Closed absurdfarce closed 1 year ago
Local testing looks good:
mvn pacakge -Prelease
bin/dsbulk load -url "./../vector_test_data_string.csv" -k test -t foo
bin/dsbulk unload -k test -t foo
bin/dsbulk unload -query "select j from test.foo where j ann of [3.4, 7.8, 9.1] limit 1"
truncate test.foo;
bin/dsbulk load -url "./../vector_test_data_json" -k test -t foo -c json
bin/dsbulk unload -k test -t foo -c json
Jenkins build currently failing since the relevant Java driver hasn't been published yet.
Following the example of what was outlined in the earlier PR:
Given the following table:
cqlsh> describe test.foo;
CREATE TABLE test.foo (
i int PRIMARY KEY,
j vector<float, 3>
);
CREATE CUSTOM INDEX ann_index ON test.foo (j) USING 'StorageAttachedIndex';
cqlsh> select * from test.foo;
i | j
---+---
(0 rows)
With the changes in this PR we can now load and unload JSON data into this table:
$ cat ../vector_test_data_json/one.json
{
"i":1,
"j":[8, 2.3, 58]
}
$ cat ../vector_test_data_json/two.json
{
"i":2,
"j":[1.2, 3.4, 5.6]
}
$ cat ../vector_test_data_json/five.json
{
"i":5,
"j":[23, 18, 3.9]
}
$ bin/dsbulk load -url "./../vector_test_data_json" -k test -t foo -c json
...
total | failed | rows/s | p50ms | p99ms | p999ms | batches
3 | 0 | 16 | 37.18 | 39.58 | 39.58 | 1.00
...
$ bin/dsbulk unload -k test -t foo -c json
...
{"i":5,"j":[23.0,18.0,3.9]}
{"i":1,"j":[8.0,2.3,58.0]}
{"i":2,"j":[1.2,3.4,5.6]}
total | failed | rows/s | p50ms | p99ms | p999ms
3 | 0 | 14 | 2.58 | 2.87 | 2.87
...
Data on the server side matches up to what we'd expect:
cqlsh> select * from test.foo;
i | j
---+-----------------
5 | [23, 18, 3.9]
1 | [8, 2.3, 58]
2 | [1.2, 3.4, 5.6]
(3 rows)
cqlsh> select j from test.foo where j ann of [3.4, 7.8, 9.1] limit 1;
j
-----------------
[1.2, 3.4, 5.6]
(1 rows)
bin/dsbulk unload -query "select j from test.foo where j ann of [3.4, 7.8, 9.1] limit 1"
Shouldn't this be as below?
bin/dsbulk unload -query "select j from test.foo where j ORDER BY ann of [3.4, 7.8, 9.1] limit 1"
Good find @msmygit ! I originally put this code together using what is now a quite old build of datastax/cassandra.

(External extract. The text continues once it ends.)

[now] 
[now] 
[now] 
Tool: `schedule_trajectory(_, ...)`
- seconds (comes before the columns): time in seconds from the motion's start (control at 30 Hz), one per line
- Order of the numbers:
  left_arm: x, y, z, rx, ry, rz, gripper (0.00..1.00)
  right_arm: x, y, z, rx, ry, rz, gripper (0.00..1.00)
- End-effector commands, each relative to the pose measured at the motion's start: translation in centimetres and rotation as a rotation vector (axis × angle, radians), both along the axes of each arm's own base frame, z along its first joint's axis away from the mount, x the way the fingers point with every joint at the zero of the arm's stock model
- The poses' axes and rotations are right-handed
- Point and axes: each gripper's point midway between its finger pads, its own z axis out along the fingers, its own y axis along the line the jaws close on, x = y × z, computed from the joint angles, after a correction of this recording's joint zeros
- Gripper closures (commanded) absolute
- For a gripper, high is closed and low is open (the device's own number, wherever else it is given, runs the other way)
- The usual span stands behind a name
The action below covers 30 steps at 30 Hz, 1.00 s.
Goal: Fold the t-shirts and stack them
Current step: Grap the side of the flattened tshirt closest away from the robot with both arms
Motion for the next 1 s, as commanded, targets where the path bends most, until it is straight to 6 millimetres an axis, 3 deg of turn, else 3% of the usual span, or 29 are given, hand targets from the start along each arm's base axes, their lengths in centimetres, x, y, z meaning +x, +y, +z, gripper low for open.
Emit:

I think the "order by" syntax was added after I did my original work so you are quite right, what I had above is now out-of-date. Based on some experiments with cqlsh on a version built from source as of about an hour ago it looks like the correct syntax now is actually the following:
select j from test.foo ORDER BY j ann of [3.4, 7.8, 9.1] limit 1;
The good news is that the CQL parser contained by dsbulk appears to be fine with that syntax as well:
$ bin/dsbulk unload -query "select j from test.foo order by j ann of [3.4, 7.8, 9.1] limit 1"
Operation directory: /work/git/dsbulk/dist_test/dsbulk-1.11.0/logs/UNLOAD_20230714-061839-089434
j
"[1.2, 3.4, 5.6]"
total | failed | rows/s | p50ms | p99ms | p999ms
1 | 0 | 5 | 9.40 | 9.44 | 9.44
Does all that hang together for you?
Update dsbulk to work with latest changes in JAVA-3061